Problem statement - Work out how many lines in the records include the word "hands", then answer with nothing but that number.

Stored entries
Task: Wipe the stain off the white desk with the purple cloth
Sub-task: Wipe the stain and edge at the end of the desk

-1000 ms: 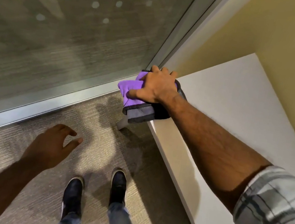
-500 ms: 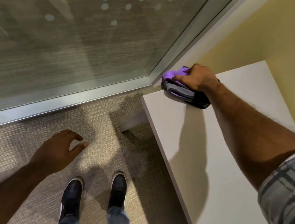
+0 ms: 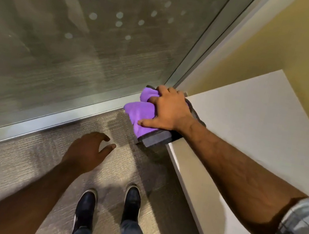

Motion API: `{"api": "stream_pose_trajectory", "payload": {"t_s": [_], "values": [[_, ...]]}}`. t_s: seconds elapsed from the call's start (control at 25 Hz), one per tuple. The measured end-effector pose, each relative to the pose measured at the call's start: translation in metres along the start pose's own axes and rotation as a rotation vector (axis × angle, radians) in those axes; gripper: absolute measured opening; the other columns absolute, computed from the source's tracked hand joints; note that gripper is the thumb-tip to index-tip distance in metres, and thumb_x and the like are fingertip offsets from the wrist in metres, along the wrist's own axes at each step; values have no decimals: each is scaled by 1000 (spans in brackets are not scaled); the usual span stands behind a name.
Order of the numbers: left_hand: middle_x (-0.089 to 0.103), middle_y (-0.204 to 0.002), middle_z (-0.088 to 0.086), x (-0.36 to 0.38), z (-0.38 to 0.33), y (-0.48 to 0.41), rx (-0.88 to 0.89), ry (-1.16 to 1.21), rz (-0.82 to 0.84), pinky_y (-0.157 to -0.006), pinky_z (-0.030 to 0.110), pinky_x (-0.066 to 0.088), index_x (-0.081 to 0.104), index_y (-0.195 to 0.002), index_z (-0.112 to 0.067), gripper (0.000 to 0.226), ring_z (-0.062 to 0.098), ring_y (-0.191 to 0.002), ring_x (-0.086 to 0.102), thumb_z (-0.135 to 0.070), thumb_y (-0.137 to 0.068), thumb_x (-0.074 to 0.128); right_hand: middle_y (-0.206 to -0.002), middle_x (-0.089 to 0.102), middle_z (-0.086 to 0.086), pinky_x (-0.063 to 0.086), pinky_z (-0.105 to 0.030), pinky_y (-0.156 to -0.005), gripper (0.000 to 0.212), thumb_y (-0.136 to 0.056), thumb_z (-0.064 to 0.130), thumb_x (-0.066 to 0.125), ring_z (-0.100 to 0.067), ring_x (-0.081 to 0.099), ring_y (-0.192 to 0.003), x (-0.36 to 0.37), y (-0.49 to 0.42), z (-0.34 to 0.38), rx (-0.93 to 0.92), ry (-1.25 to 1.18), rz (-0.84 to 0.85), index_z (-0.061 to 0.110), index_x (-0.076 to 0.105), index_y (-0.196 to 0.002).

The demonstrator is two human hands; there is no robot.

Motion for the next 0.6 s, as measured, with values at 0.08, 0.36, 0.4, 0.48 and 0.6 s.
{"api": "stream_pose_trajectory", "payload": {"t_s": [0.08,0.36,0.4,0.48,0.6], "values": [[65,-124,1,-3,-1,3,24,-30,-10,-94,41,48,61,-119,-23,47,23,-113,60,-57,-89,49,-129,49,-12,41,-49,-99,69,-76,68,61,-33,48,-118,6,22,5,36,-45,-183,28,56,-132],[64,-125,2,1,2,15,40,-105,37,-91,40,49,60,-121,-23,49,23,-114,59,-58,-88,49,-145,44,-17,40,-54,-103,57,-86,46,66,-35,45,-130,31,101,10,171,-183,-444,26,51,-137],[64,-125,2,3,1,17,42,-100,42,-91,40,49,60,-122,-23,48,23,-114,59,-56,-89,50,-144,46,-17,40,-54,-103,58,-85,45,68,-35,46,-129,36,116,9,187,-189,-453,25,52,-137],[64,-126,2,7,-2,19,53,-98,54,-93,40,48,60,-123,-22,47,23,-115,58,-54,-89,52,-141,49,-18,43,-53,-99,58,-83,44,73,-36,48,-126,47,145,6,215,-199,-477,24,56,-135],[64,-126,1,12,-13,14,98,-129,82,-93,38,47,59,-124,-23,47,22,-115,58,-54,-90,51,-137,53,-18,42,-49,-97,52,-83,41,71,-34,50,-122,63,183,-5,270,-252,-532,21,62,-129]]}}
Point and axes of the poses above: each hand's wrist, its own y-axis away from the middle knuckle, its own x-axis out of the palm, z = x × y, the point moved 8 cm from there along -y, towards the middle knuckle
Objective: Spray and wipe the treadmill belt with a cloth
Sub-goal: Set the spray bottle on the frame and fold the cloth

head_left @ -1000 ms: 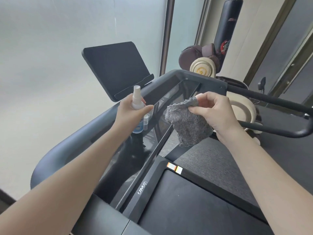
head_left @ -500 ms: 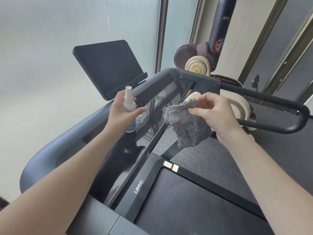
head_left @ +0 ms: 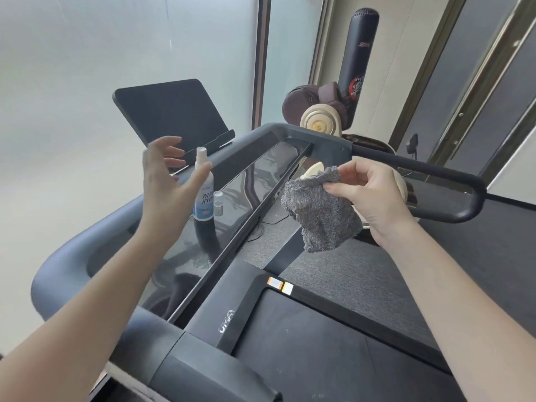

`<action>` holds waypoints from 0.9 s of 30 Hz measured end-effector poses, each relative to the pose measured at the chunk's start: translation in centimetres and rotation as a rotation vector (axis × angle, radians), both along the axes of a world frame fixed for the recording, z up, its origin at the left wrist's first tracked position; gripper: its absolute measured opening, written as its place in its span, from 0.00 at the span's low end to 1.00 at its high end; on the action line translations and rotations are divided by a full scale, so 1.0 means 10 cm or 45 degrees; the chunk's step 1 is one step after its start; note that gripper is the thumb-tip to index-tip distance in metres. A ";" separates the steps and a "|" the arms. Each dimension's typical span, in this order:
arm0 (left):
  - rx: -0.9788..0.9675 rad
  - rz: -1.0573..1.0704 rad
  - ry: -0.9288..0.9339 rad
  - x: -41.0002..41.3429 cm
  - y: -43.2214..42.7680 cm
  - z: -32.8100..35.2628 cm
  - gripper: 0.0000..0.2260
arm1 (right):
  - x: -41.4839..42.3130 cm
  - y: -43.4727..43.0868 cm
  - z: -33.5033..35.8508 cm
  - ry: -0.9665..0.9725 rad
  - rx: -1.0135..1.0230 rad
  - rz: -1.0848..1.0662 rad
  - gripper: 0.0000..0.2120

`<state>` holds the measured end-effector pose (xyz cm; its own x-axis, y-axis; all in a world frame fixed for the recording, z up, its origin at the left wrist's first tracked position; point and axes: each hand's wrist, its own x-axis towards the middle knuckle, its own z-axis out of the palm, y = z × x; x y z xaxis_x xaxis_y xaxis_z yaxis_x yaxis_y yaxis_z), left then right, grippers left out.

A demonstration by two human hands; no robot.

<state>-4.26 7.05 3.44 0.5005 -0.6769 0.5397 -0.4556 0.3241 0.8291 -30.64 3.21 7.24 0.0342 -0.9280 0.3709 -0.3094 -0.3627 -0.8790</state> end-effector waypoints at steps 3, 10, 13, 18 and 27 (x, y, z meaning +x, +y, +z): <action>0.128 -0.304 0.063 -0.41 0.03 0.11 0.11 | -0.10 0.12 0.05 -0.097 0.017 0.040 0.06; 0.667 -1.079 0.432 -1.33 -0.07 0.11 0.34 | -0.39 0.35 0.14 -0.435 0.076 0.142 0.06; 0.549 -1.212 0.673 -1.54 -0.08 0.10 0.20 | -0.56 0.39 0.11 -0.432 0.032 0.043 0.05; 0.383 -1.026 0.476 -1.82 -0.03 0.06 0.10 | -0.81 0.37 -0.07 -0.019 -0.037 -0.209 0.06; 0.331 -1.009 0.531 -1.95 -0.04 0.09 0.08 | -0.86 0.35 -0.21 0.218 -0.125 -0.371 0.13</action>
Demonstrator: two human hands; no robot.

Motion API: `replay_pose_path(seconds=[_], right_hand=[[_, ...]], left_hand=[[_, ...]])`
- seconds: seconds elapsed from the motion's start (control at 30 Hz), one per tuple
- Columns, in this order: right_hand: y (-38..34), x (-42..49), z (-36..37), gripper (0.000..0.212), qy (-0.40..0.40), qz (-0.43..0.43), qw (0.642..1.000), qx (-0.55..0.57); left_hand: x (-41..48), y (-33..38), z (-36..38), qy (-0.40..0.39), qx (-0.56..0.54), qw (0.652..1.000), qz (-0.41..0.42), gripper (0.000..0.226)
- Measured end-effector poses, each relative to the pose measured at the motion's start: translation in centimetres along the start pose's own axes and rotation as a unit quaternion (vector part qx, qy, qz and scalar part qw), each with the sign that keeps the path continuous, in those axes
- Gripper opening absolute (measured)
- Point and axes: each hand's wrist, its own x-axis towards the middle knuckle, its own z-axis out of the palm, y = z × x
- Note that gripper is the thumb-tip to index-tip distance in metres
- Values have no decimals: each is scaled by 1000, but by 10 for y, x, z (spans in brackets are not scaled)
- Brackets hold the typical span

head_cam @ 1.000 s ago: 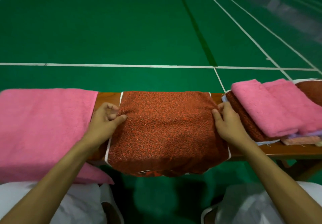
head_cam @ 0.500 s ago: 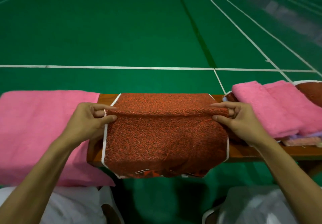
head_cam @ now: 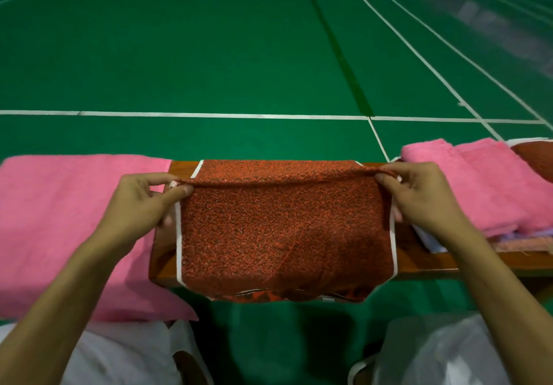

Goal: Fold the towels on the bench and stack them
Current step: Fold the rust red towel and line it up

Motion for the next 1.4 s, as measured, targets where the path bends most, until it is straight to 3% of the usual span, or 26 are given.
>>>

Result of the task - 3